What this task involves: Return the data below exactly, please, but drop the pictures.

# # # # # # #

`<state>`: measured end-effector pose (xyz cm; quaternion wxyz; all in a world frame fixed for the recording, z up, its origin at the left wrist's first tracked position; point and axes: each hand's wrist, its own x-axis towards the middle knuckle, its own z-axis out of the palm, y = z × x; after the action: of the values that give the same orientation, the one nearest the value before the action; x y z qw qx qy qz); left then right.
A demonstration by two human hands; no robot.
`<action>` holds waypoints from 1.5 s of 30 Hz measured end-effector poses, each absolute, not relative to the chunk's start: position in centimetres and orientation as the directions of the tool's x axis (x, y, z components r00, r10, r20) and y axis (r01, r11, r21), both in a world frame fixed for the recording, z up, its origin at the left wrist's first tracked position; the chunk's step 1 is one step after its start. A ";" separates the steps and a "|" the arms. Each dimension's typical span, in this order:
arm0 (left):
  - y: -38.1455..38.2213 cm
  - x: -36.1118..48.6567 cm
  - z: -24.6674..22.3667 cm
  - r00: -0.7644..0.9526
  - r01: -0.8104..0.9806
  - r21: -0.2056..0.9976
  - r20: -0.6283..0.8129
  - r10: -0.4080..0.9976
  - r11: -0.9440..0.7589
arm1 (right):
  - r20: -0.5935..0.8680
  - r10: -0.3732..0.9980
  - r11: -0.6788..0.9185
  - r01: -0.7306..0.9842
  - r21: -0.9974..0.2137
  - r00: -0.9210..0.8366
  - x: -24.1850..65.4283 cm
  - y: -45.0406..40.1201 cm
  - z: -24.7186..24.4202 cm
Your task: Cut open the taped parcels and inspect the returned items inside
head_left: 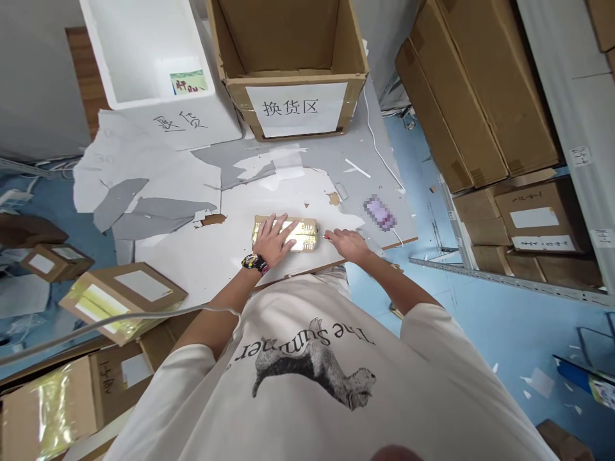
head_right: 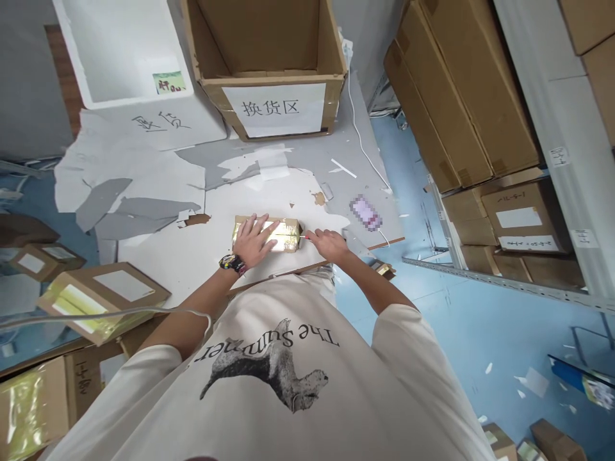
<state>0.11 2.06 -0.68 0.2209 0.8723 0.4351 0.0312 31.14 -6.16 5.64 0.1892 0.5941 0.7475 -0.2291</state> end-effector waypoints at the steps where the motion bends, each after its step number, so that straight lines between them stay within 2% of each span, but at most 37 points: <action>1: 2.1 0.1 -0.7 0.610 0.750 0.417 -0.134 0.781 -0.514 | -0.550 0.811 0.160 0.980 -0.119 -0.199 31.7 -6.8 5.7; 6: 3.1 0.2 -0.9 0.567 0.761 0.429 -0.076 0.820 -0.487 | -0.524 0.851 -0.116 0.985 -0.126 0.034 35.6 -10.6 5.8; 9: 4.7 0.7 -1.1 0.603 0.738 0.432 -0.078 0.794 -0.518 | -0.497 0.862 -0.229 0.952 -0.202 0.102 36.3 -11.6 5.5; 13: 6.7 1.3 -1.5 0.660 0.707 0.436 -0.126 0.741 -0.557 | -0.472 0.880 -0.234 0.908 -0.347 0.046 33.8 -10.4 4.7; 16: 7.0 1.4 -1.7 0.659 0.713 0.407 -0.113 0.743 -0.571 | -0.493 0.870 -0.204 0.909 -0.363 -0.002 31.4 -9.2 4.0; 21: 6.8 1.1 -1.6 0.717 0.664 0.384 -0.081 0.693 -0.642 | -0.410 0.911 -0.140 0.900 -0.412 -0.046 30.9 -9.7 4.0; 26: 6.8 1.3 -1.5 0.733 0.648 0.384 -0.081 0.675 -0.658 | -0.422 0.893 0.005 0.941 -0.339 -0.157 32.1 -11.4 5.2; 30: 6.6 1.5 -1.6 0.723 0.653 0.392 -0.068 0.688 -0.648 | -0.491 0.852 0.078 0.971 -0.228 -0.184 30.6 -10.6 5.9; 34: 6.5 1.5 -1.8 0.722 0.650 0.402 -0.063 0.689 -0.645 | -0.528 0.838 0.074 0.988 -0.138 -0.137 28.2 -9.3 5.6; 40: 6.6 1.6 -1.8 0.730 0.632 0.428 -0.050 0.682 -0.646 | -0.496 0.868 0.006 0.998 -0.068 -0.040 27.8 -11.5 4.6; 45: 6.4 1.7 -2.0 0.729 0.606 0.465 0.001 0.685 -0.646 | -0.427 0.904 -0.065 0.991 -0.118 0.008 26.5 -10.8 3.2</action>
<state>1.67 6.45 -1.97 0.2223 0.9028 0.3573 0.0887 26.48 -10.82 3.22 0.1082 0.7016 0.6752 -0.2001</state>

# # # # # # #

Answer box:
`<state>`: measured end-effector pose (xyz cm; quaternion wxyz; all in a world frame fixed for the recording, z up, its origin at the left wrist's first tracked position; point and axes: each hand's wrist, its own x-axis towards the middle knuckle, its own z-axis out of the palm, y = z × x; after the action: of the values that give the same orientation, the one nearest the value before the action; x y z qw qx qy qz); left then right.
A demonstration by two human hands; no robot.
`<action>` holds waypoints from 1.5 s of 30 Hz measured end-effector poses, each absolute, not relative to the chunk's start: position in centimetres and orientation as the directions of the tool's x axis (x, y, z components r00, r10, r20) and y axis (r01, r11, r21), both in a world frame fixed for the recording, z up, its origin at the left wrist's first tracked position; the chunk's step 1 is one step after its start. A ";" separates the steps and a "|" the arms. Each dimension's typical span, in this order:
arm0 (left):
  - y: -38.1455..38.2213 cm
  - x: -36.1118..48.6567 cm
  - z: -24.6674..22.3667 cm
  - r00: -0.7644..0.9526
  - r01: -0.8104..0.9806
  - r21: -0.2056..0.9976
  - r20: -0.6283..0.8129
  - r10: -0.4080..0.9976
  - r11: -0.9440..0.7589
arm1 (right):
  - r20: -0.5935..0.8680
  - r10: -0.3732..0.9980
  - r11: -0.6788..0.9185
  - r01: -0.7306..0.9842
  - r21: -0.9974..0.2137
  - r00: -0.9210..0.8366
  - x: -24.1850..65.4283 cm
  - y: -45.0406..40.1201 cm
  - z: -24.7186..24.4202 cm
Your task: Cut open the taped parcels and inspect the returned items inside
head_left: 
head_right: 
<state>0.11 2.06 -0.68 0.2209 0.8723 0.4351 0.0312 31.14 -6.16 5.64 0.1892 0.5941 0.7475 -0.2291</state> end-effector waypoints at the steps where the motion bends, each after its step number, so that straight lines between them stay within 2% of each span, but at most 37 points: <action>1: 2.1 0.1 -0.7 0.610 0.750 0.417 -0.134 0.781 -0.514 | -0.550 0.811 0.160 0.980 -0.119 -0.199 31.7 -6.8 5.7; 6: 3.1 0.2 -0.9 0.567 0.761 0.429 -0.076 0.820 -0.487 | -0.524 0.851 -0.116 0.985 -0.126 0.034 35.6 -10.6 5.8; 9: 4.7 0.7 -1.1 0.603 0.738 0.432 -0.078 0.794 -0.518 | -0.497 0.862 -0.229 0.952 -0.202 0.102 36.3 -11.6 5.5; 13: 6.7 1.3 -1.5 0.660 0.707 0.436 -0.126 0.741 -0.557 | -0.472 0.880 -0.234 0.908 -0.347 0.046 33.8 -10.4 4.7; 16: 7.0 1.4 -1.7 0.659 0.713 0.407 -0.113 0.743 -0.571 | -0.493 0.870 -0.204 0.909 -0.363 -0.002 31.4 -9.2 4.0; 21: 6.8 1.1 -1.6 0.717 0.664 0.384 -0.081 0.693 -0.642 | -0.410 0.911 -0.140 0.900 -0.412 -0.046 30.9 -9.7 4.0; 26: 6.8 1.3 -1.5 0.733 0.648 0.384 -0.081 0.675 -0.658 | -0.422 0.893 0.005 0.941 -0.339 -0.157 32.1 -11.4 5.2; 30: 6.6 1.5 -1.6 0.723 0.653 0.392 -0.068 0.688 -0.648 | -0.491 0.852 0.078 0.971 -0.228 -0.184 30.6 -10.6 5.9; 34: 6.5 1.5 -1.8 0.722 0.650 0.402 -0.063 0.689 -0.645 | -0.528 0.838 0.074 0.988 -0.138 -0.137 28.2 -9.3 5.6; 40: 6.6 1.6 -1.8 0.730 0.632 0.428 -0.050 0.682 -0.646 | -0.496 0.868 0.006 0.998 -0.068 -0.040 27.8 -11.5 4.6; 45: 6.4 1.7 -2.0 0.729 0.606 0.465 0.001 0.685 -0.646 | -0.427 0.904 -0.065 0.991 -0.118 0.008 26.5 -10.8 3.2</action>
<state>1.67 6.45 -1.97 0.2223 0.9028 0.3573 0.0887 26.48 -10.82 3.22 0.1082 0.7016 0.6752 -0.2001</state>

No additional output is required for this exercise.